Humayun Sheikh, CEO and founding partner of Fetch.ai, started the session by proposing a problem and its solution: how can we encourage people to help train cultural AI without permanently handing over priceless cultural artifacts and proprietary materials? To answer this question, he began by explaining that his company is working on developing the infrastructure needed to employ artificial intelligence in automating complex duties by relying on multi-client systems, decentralized machine learning, and secured data sharing.
Sheikh clarified that decentralized machine learning systems are being built using blockchain technology which allow the sharing of machine learning features among data proprietors. He stressed the importance of making these AI tools available in an open source format to maximize the benefit, using as an example tools applied in the transport and delivery field allowing a direct relationship between the service provider and the client without resorting to a mediator. Finally, Sheikh discussed the CoLearn platform which allows various parties to work together to train machine learning models without sharing data from each with other parties when participating in the training.

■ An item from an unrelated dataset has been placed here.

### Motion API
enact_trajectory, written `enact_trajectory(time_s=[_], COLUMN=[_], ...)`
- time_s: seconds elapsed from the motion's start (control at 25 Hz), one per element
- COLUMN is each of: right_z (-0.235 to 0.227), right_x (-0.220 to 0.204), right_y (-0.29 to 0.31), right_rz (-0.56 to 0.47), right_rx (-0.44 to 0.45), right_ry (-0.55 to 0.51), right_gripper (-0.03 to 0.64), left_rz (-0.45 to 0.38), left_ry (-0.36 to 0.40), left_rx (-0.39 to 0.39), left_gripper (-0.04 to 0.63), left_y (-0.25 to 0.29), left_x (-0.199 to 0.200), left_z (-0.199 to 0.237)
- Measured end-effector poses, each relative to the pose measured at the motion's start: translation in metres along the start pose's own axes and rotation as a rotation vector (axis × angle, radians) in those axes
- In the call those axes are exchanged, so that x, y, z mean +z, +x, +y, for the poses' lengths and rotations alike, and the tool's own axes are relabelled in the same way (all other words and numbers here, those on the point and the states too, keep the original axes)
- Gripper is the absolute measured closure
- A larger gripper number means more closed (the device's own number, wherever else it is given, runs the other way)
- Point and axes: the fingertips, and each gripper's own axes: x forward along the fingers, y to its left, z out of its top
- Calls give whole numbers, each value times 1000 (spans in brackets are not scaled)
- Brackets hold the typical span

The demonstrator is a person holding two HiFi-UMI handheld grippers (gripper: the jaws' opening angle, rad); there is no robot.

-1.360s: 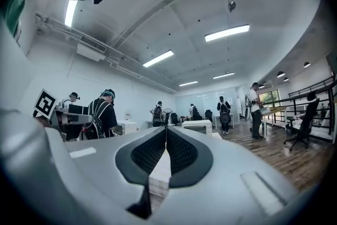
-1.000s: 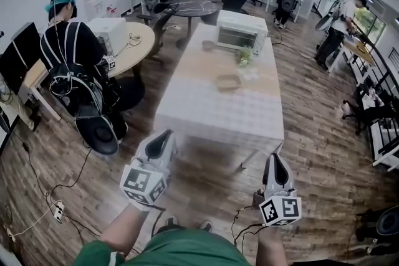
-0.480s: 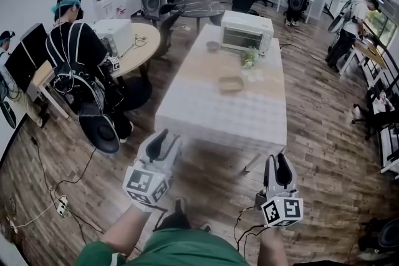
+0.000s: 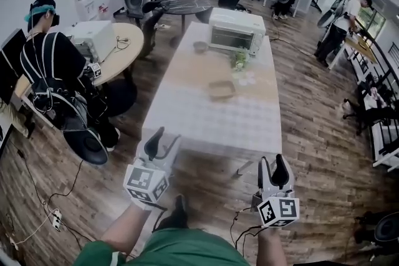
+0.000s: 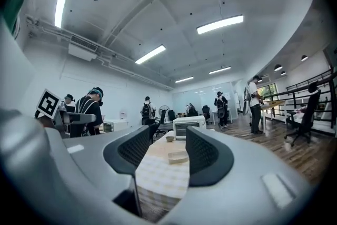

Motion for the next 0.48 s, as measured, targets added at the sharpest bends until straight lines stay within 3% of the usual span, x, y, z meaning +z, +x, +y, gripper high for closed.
enact_trajectory(time_s=[0.28, 0.48], right_z=[26, 27], right_x=[-13, -18], right_y=[88, 139], right_rz=[60, 81], right_rx=[10, -38], right_ry=[20, 31], right_gripper=[419, 419], left_rz=[29, 41], left_ry=[-58, -82], left_rx=[-65, -106], left_gripper=[373, 374], left_y=[75, 118], left_x=[-15, -23], left_z=[72, 117])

Delving further into the philosophical, Chris Ume, Co-Founder of Metaphysic.ai and the person behind the deep fakes of US actor Tom Cruise that were widely spread throughout social media previously this year, presented a session entitled: “The future of Synthetic media, its creative use cases”. In it, he clarified that the production of these videos took him several months of work in order to feed the model huge amounts of video and photography data for the actor Tom Cruise. Ume indicated the need to acquire the approval of any famous personality before the use of deep fake technology when generating an image that will be used in an advertisement, for example. He also covered another aspect of deep fake, which is faking the movement of lips and the speech generated, technologies which have been used when dubbing movies and advertisements, and even when producing new music using the voices of deceased artists. The capabilities of this technology in filmmaking, particularly when de-aging the faces of actors, as well as other applications regarding the generation of video game characters that approximate the true features of footballers - for example - in a FIFA game, requires creating awareness in society about the risks of misusing such technology.

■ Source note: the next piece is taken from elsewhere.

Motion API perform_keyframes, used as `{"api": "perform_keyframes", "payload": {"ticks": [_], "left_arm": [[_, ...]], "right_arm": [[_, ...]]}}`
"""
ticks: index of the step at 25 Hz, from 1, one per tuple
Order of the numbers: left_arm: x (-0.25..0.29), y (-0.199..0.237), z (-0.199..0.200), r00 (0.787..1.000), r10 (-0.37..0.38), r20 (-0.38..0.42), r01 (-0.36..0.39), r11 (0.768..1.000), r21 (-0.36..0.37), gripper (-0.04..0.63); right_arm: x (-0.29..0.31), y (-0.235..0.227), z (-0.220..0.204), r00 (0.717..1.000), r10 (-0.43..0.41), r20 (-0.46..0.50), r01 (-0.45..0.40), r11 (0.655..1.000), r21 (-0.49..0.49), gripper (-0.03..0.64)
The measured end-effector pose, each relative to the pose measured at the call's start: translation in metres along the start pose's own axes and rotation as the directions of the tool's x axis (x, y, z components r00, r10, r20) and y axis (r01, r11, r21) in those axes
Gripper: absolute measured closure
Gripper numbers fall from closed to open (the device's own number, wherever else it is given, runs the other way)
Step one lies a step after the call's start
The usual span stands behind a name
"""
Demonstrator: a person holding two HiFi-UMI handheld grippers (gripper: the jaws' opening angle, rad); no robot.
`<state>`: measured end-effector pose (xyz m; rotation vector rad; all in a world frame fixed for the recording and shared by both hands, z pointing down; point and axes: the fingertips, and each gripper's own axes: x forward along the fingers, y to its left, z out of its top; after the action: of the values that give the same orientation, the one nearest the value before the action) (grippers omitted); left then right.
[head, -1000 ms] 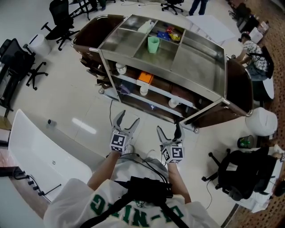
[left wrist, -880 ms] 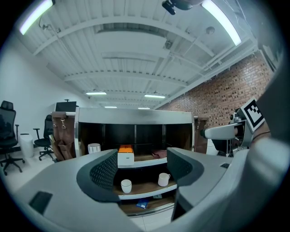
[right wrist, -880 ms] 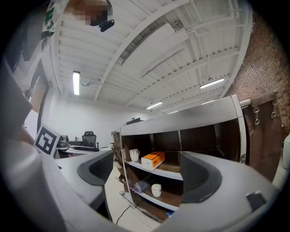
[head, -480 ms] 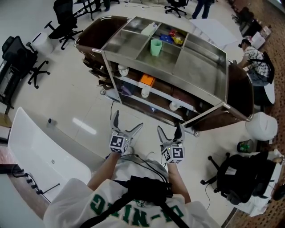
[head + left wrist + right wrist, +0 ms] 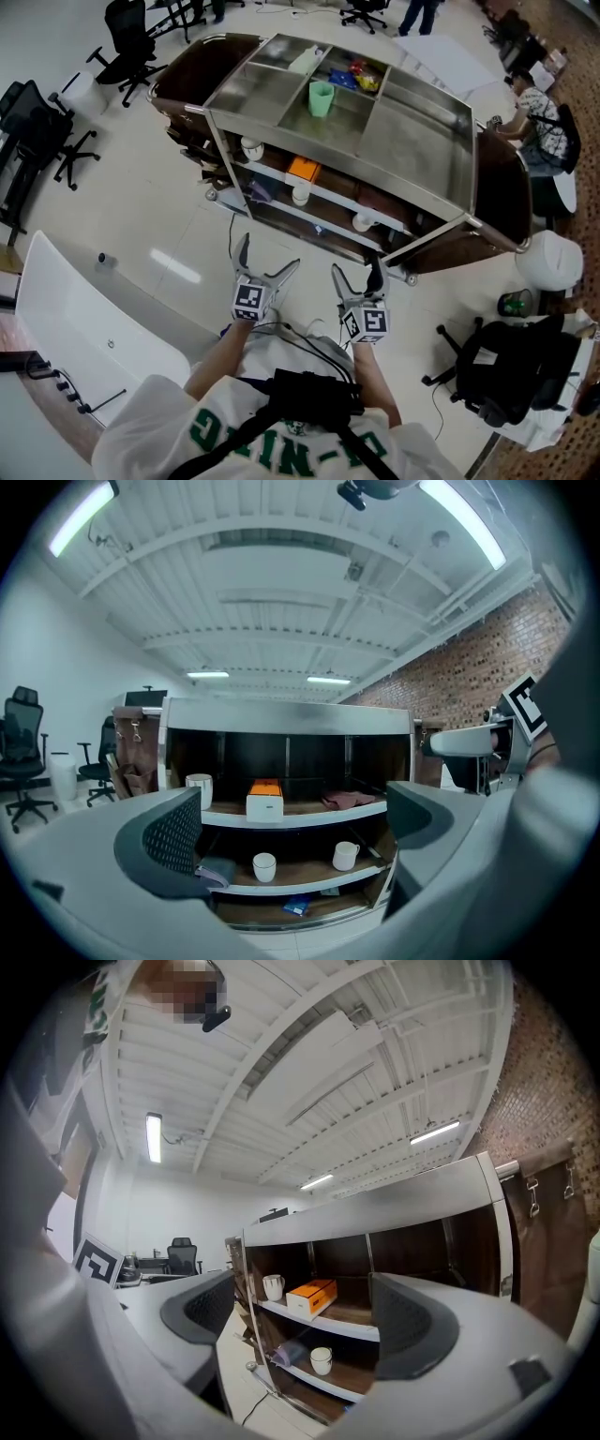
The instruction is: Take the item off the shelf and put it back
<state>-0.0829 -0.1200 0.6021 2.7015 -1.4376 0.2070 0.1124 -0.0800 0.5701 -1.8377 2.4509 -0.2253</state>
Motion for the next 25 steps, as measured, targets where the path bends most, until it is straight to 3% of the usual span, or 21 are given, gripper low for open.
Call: {"api": "perform_keyframes", "payload": {"ticks": [18, 25], "left_arm": [[0.112, 0.023, -0.051, 0.994, -0.028, -0.104, 0.024, 0.999, -0.041, -0.006], [0.167, 0.04, -0.069, 0.99, -0.015, -0.14, 0.012, 1.0, -0.022, -0.006]], "right_arm": [[0.016, -0.019, -0.002, 0.999, -0.042, -0.032, 0.041, 0.999, -0.007, 0.144], [0.024, -0.022, 0.003, 0.998, -0.059, -0.034, 0.058, 0.998, -0.02, 0.144]]}}
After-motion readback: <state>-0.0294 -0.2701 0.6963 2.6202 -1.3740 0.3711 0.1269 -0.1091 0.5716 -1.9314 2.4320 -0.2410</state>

Representing an industry reaching 3 billion players worldwide in 2021, of them 434 million gamers in the MENA region alone, Uma Jayaram, General Manager of SEED at Electronic Arts (EA), discussed the impact of gaming on a wide variety of people and the use of AI in current and future games during her keynote: “AI in Game industry: Building New Worlds and New Mindsets”.
Jayaram also clarified that gaming starts with a challenge, followed by a choice, then a change, and finally an opportunity. AI has wide applications in each of these stages, as it can be used in automating game flow, and in creating new features and experiences such as open world building, improving gameplay, and increasing the speed of launch. She also displayed some AI technologies in use currently for game development, such as enhanced learning, competitive regenerative networks, and artificial neural networks.
Finally, with the last keynote for the conference, Jason Bailey, Co-Founder and CEO of ClubNFT, discussed the future of art production and verification during his session entitled: “Can machine learning predict the price of art at auctions?” One example he offered was of a company scanning paintings using machine learning to expose fraud, clarifying that that is directly linked to estimating value of artworks. He also clarified that machine learning revealed the success of artists is greatly connected to how close they are born to global art centers, and continues to research the value of the painting as related to where the artist created it and the number for those willing to buy it, which currently has a much stronger connection to its success over the quality of the artwork itself.